(Records from a data collection)
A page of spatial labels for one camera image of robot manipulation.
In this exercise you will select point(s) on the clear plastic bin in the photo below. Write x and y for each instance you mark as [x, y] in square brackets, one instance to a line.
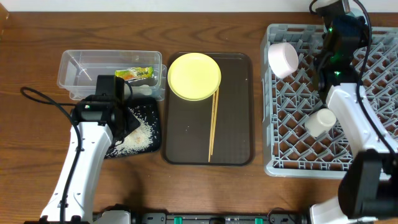
[79, 69]

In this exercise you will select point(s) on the rice pile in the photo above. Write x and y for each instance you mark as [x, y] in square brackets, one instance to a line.
[138, 141]

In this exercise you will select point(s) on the dark brown serving tray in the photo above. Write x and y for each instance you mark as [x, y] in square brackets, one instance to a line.
[186, 139]

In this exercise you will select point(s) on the pink bowl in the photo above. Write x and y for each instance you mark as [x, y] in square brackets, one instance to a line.
[283, 59]

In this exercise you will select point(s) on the black waste tray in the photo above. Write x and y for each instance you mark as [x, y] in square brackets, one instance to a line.
[152, 109]

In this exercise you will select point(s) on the white tissue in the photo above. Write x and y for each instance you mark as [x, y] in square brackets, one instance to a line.
[138, 91]

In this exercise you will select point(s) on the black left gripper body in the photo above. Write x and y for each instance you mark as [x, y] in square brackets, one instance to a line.
[123, 123]

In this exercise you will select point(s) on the wooden chopstick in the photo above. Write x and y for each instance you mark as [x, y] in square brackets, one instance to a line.
[216, 95]
[211, 126]

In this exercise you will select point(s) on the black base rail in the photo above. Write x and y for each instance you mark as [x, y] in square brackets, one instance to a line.
[120, 213]

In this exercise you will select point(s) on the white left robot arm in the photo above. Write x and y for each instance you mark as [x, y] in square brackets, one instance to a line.
[73, 198]

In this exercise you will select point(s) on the green snack wrapper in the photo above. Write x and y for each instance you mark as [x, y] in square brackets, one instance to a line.
[135, 73]

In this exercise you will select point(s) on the yellow plate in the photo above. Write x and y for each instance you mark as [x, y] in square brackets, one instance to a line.
[194, 76]

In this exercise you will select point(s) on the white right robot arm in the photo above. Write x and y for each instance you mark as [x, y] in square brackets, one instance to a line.
[368, 191]

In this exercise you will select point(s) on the grey dishwasher rack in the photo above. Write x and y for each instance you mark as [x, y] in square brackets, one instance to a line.
[289, 151]

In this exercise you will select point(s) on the white cup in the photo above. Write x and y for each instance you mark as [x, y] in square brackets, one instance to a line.
[320, 122]

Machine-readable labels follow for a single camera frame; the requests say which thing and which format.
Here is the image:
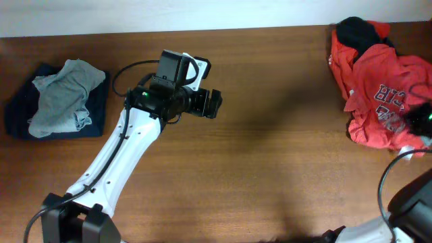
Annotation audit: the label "red soccer print t-shirt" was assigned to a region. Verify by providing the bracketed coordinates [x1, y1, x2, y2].
[328, 36, 431, 151]

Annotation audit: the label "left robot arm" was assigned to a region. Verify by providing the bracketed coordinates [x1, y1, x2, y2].
[31, 50, 223, 243]

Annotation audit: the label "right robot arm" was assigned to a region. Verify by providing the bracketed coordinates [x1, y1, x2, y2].
[314, 148, 431, 243]

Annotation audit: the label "red garment under pile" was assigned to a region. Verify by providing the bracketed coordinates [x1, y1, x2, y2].
[367, 20, 390, 39]

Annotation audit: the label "black garment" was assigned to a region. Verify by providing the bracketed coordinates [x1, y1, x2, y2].
[335, 16, 394, 63]

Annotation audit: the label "light grey crumpled shirt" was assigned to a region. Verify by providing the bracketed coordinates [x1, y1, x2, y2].
[28, 59, 106, 138]

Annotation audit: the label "navy blue folded garment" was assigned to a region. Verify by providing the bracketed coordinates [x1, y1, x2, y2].
[3, 63, 110, 140]

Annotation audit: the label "left black cable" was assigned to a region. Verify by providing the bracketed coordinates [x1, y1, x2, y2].
[22, 59, 200, 243]

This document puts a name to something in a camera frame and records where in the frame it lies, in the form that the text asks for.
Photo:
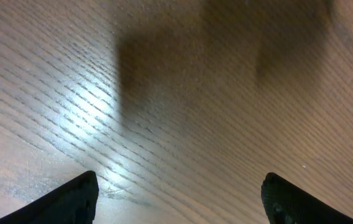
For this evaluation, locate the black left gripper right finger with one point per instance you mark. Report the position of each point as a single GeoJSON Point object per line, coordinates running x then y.
{"type": "Point", "coordinates": [286, 203]}

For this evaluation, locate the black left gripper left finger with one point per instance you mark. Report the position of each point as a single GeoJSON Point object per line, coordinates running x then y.
{"type": "Point", "coordinates": [72, 203]}

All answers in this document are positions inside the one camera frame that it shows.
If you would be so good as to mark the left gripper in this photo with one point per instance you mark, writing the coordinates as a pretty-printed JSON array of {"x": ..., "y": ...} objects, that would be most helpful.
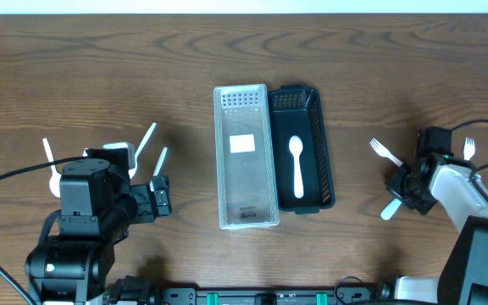
[{"x": 159, "y": 199}]

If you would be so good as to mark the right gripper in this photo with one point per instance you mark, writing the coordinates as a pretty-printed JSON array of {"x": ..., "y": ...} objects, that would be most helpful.
[{"x": 396, "y": 186}]

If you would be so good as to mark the pale green plastic fork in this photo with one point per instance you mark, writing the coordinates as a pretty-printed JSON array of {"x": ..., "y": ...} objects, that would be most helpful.
[{"x": 390, "y": 209}]

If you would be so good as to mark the white fork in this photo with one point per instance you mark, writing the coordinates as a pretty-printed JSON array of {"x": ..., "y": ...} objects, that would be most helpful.
[
  {"x": 469, "y": 148},
  {"x": 384, "y": 152}
]

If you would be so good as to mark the dark green plastic basket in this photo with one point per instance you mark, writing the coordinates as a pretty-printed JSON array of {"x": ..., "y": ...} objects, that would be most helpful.
[{"x": 296, "y": 111}]

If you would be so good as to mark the white thick plastic spoon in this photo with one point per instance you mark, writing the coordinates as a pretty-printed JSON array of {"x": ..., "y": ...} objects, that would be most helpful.
[{"x": 295, "y": 146}]

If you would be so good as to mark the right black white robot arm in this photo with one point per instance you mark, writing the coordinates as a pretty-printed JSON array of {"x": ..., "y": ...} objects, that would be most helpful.
[{"x": 438, "y": 177}]

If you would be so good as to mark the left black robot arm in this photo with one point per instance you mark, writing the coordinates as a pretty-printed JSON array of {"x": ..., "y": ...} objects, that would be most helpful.
[{"x": 98, "y": 205}]

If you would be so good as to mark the clear plastic basket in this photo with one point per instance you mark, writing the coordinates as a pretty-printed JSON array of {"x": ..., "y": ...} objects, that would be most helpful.
[{"x": 246, "y": 181}]

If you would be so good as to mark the white plastic spoon far left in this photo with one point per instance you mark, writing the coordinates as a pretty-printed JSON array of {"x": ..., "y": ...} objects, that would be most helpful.
[{"x": 56, "y": 176}]

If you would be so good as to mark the white label sticker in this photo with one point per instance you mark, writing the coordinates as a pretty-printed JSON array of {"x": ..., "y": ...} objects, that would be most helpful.
[{"x": 242, "y": 143}]

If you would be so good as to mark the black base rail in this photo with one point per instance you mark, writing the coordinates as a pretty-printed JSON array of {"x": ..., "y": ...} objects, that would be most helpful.
[{"x": 134, "y": 290}]

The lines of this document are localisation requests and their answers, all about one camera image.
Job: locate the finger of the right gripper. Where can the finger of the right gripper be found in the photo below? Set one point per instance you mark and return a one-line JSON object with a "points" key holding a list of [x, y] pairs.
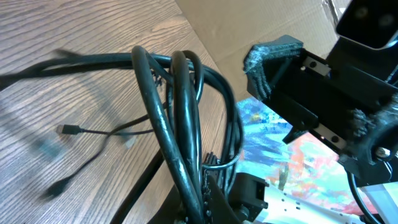
{"points": [[266, 62]]}

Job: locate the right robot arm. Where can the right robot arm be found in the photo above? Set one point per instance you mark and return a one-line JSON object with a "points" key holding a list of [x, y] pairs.
{"points": [[382, 202]]}

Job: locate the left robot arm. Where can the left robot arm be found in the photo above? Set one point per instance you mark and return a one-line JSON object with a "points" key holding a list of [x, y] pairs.
{"points": [[253, 200]]}

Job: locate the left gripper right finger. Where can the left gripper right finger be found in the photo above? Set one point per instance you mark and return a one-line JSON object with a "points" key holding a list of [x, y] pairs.
{"points": [[217, 209]]}

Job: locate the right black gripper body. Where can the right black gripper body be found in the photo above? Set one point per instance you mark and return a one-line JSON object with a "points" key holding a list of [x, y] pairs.
{"points": [[349, 102]]}

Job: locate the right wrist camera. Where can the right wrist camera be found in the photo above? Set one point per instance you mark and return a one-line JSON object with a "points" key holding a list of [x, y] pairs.
{"points": [[371, 23]]}

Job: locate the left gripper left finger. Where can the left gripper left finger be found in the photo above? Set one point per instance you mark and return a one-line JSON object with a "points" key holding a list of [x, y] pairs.
{"points": [[171, 211]]}

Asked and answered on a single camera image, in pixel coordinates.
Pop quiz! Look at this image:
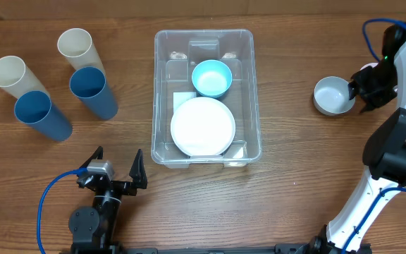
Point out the pink bowl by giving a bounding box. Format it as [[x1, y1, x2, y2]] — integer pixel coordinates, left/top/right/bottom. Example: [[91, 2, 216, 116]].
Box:
[[360, 62, 398, 92]]

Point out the beige cup far left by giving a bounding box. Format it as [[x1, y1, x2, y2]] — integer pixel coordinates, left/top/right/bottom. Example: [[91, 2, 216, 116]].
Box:
[[0, 56, 49, 99]]

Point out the light blue bowl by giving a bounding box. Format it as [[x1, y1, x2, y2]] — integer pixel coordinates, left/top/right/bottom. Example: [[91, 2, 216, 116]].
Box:
[[191, 59, 233, 98]]

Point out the blue cable right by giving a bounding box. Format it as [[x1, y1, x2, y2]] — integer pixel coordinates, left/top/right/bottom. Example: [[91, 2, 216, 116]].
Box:
[[340, 18, 406, 254]]

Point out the blue cable left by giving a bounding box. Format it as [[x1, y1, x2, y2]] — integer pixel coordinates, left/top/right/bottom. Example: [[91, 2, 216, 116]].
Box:
[[36, 167, 89, 254]]

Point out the grey bowl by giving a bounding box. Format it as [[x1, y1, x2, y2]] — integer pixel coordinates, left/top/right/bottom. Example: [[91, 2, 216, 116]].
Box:
[[313, 76, 355, 116]]

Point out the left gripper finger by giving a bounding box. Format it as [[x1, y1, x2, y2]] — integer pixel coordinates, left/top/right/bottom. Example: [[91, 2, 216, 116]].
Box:
[[129, 149, 148, 189], [80, 146, 104, 168]]

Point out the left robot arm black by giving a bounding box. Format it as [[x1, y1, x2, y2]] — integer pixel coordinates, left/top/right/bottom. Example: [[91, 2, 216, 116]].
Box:
[[68, 146, 147, 253]]

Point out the blue cup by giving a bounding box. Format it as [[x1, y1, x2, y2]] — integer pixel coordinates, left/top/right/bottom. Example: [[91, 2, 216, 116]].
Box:
[[14, 90, 73, 142], [69, 66, 118, 120]]

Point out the clear plastic storage bin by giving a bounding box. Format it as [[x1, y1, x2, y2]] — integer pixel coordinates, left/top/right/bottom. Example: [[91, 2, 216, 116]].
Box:
[[151, 29, 262, 169]]

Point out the blue cup left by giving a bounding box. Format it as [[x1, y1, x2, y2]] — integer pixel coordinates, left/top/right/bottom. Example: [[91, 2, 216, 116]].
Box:
[[14, 90, 73, 142]]

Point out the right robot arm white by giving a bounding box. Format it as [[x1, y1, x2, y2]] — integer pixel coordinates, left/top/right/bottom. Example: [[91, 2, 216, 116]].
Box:
[[298, 18, 406, 253]]

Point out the beige cup back left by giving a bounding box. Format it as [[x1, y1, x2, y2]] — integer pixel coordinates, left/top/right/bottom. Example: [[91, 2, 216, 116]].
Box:
[[57, 28, 106, 74]]

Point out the pink plate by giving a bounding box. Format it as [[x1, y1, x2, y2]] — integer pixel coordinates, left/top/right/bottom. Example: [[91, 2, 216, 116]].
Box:
[[171, 97, 236, 157]]

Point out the blue cable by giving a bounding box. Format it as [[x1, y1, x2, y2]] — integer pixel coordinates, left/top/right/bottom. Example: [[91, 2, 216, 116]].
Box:
[[36, 167, 89, 254], [340, 18, 406, 254]]

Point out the blue cup right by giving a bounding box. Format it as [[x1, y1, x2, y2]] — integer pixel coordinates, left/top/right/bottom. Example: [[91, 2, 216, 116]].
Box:
[[69, 66, 118, 120]]

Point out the beige cup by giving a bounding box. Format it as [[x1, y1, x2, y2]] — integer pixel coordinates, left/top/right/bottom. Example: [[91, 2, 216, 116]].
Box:
[[57, 28, 106, 74], [0, 56, 49, 99]]

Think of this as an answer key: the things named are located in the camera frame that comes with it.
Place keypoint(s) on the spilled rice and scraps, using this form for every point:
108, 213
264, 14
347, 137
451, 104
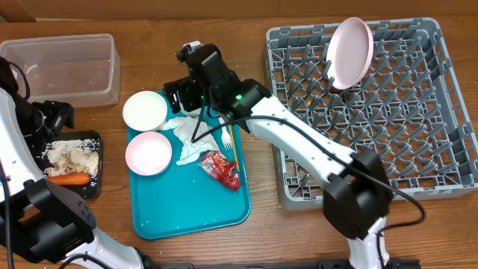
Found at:
71, 156

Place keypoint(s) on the clear plastic bin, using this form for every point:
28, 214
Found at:
82, 70

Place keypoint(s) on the crumpled white napkin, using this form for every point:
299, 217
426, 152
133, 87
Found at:
183, 128

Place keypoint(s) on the white plastic cup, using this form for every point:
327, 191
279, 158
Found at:
193, 113

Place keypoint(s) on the pink bowl with food scraps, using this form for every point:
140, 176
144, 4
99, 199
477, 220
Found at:
148, 154

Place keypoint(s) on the grey dishwasher rack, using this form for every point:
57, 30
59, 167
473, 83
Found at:
408, 107

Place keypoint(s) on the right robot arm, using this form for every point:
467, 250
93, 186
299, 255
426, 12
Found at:
356, 193

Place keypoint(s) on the orange carrot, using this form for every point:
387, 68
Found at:
71, 179

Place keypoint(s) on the white bowl with food scraps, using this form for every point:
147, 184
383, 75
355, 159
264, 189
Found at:
145, 111

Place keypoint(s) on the black plastic bin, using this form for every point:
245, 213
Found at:
93, 189

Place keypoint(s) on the pink round plate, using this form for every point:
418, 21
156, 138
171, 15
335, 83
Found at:
350, 52

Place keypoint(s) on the wooden chopstick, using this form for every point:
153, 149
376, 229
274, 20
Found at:
234, 148

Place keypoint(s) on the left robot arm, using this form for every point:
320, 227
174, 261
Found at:
40, 220

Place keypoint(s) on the white plastic fork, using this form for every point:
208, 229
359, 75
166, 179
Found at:
226, 138

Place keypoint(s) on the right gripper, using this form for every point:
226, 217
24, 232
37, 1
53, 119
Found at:
197, 97

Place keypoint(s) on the teal serving tray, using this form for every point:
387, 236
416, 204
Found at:
185, 199

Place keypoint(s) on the red snack wrapper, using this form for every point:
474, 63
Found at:
218, 167

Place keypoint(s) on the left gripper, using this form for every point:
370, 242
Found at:
57, 112

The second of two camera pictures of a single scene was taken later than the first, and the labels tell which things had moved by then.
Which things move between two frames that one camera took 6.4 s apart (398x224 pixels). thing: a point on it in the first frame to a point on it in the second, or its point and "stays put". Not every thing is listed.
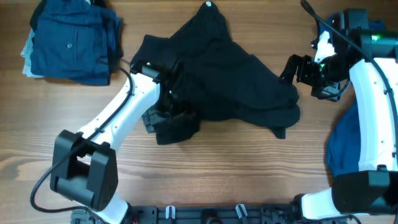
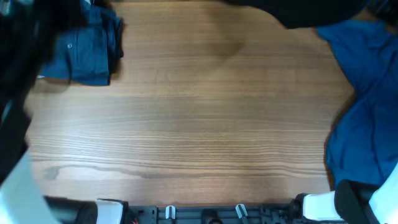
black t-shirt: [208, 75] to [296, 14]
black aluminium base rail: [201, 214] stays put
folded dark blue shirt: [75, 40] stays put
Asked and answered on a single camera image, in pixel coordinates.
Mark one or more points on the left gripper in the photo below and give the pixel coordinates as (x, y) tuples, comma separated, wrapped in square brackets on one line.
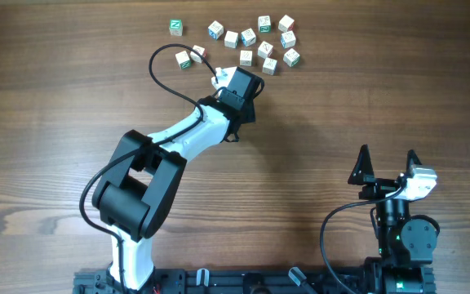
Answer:
[(251, 113)]

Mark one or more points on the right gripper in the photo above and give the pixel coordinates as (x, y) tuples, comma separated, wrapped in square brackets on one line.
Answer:
[(362, 175)]

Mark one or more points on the wooden block blue H side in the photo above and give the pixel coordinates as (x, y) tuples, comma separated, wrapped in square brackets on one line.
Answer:
[(269, 66)]

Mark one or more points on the wooden block red pattern top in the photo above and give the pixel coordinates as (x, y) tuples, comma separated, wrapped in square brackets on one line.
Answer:
[(265, 50)]

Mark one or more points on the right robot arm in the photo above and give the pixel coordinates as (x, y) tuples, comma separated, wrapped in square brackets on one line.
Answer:
[(406, 242)]

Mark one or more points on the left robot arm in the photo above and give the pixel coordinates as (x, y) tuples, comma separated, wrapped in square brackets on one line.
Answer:
[(135, 193)]

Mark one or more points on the wooden block M top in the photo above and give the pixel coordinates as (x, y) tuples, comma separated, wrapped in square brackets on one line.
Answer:
[(246, 58)]

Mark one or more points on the wooden block shell top red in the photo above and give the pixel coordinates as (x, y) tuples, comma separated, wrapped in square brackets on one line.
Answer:
[(198, 53)]

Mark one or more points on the plain white wooden block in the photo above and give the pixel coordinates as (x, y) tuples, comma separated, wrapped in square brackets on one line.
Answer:
[(231, 39)]

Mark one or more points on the wooden block blue X side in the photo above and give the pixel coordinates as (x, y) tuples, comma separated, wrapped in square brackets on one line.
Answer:
[(248, 37)]

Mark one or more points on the wooden block green side left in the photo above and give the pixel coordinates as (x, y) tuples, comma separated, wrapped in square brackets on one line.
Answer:
[(183, 60)]

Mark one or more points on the wooden block green side right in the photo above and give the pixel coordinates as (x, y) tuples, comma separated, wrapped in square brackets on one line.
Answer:
[(291, 57)]

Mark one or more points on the wooden block blue P side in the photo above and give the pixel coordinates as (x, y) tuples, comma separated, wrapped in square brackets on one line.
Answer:
[(288, 39)]

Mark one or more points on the wooden block green Z side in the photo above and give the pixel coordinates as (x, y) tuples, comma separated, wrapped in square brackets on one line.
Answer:
[(264, 24)]

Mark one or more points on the wooden block red side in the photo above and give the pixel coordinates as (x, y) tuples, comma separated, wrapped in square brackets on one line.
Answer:
[(286, 24)]

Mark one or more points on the wooden block green Z top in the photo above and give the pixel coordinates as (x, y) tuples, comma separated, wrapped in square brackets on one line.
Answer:
[(176, 27)]

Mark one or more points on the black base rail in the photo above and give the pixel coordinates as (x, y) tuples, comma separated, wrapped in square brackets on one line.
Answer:
[(238, 282)]

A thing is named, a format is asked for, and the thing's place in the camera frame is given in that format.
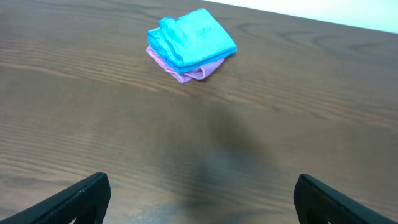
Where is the folded purple cloth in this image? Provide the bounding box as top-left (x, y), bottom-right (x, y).
top-left (146, 45), bottom-right (224, 83)

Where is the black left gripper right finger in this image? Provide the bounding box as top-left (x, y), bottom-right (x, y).
top-left (294, 174), bottom-right (397, 224)

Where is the blue cloth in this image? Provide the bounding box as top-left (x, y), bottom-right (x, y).
top-left (147, 8), bottom-right (237, 74)

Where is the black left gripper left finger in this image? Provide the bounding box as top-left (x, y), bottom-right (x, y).
top-left (1, 172), bottom-right (111, 224)

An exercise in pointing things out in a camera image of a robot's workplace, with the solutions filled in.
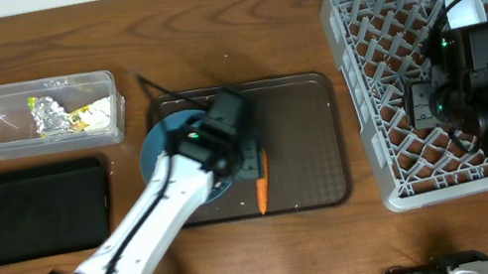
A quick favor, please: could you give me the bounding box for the orange carrot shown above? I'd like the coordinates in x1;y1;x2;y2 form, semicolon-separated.
256;150;270;215

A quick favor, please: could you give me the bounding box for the dark blue plate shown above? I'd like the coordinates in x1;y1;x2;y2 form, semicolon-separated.
140;109;233;203

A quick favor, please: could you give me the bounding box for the white napkin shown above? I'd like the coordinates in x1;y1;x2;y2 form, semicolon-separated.
82;97;111;131

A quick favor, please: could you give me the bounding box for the yellow snack wrapper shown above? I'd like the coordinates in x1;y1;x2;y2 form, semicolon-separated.
26;85;97;142

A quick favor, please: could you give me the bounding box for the aluminium foil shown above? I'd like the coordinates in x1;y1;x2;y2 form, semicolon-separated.
27;96;71;137

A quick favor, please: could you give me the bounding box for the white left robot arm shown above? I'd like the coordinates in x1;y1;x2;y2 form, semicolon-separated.
49;87;257;274

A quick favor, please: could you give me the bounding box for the grey dishwasher rack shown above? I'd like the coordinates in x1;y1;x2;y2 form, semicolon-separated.
320;0;488;212

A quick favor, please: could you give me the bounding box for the brown serving tray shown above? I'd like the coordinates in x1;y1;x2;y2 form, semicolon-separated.
184;71;352;228

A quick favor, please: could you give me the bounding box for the black tray bin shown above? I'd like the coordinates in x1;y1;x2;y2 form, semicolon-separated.
0;157;110;266

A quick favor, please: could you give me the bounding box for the clear plastic bin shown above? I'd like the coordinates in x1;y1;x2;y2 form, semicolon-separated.
0;70;125;160

TASK STATEMENT -> Where in the records does the word "labels" appear? Copy each line that holds it.

RESULT ->
A page of spatial labels for one camera image of robot manipulation.
Machine-readable labels follow for a single camera frame; the requests say which thing and which format.
The second of two camera pictures of a single scene was taken later than the first, and the labels tell which things had moved by then.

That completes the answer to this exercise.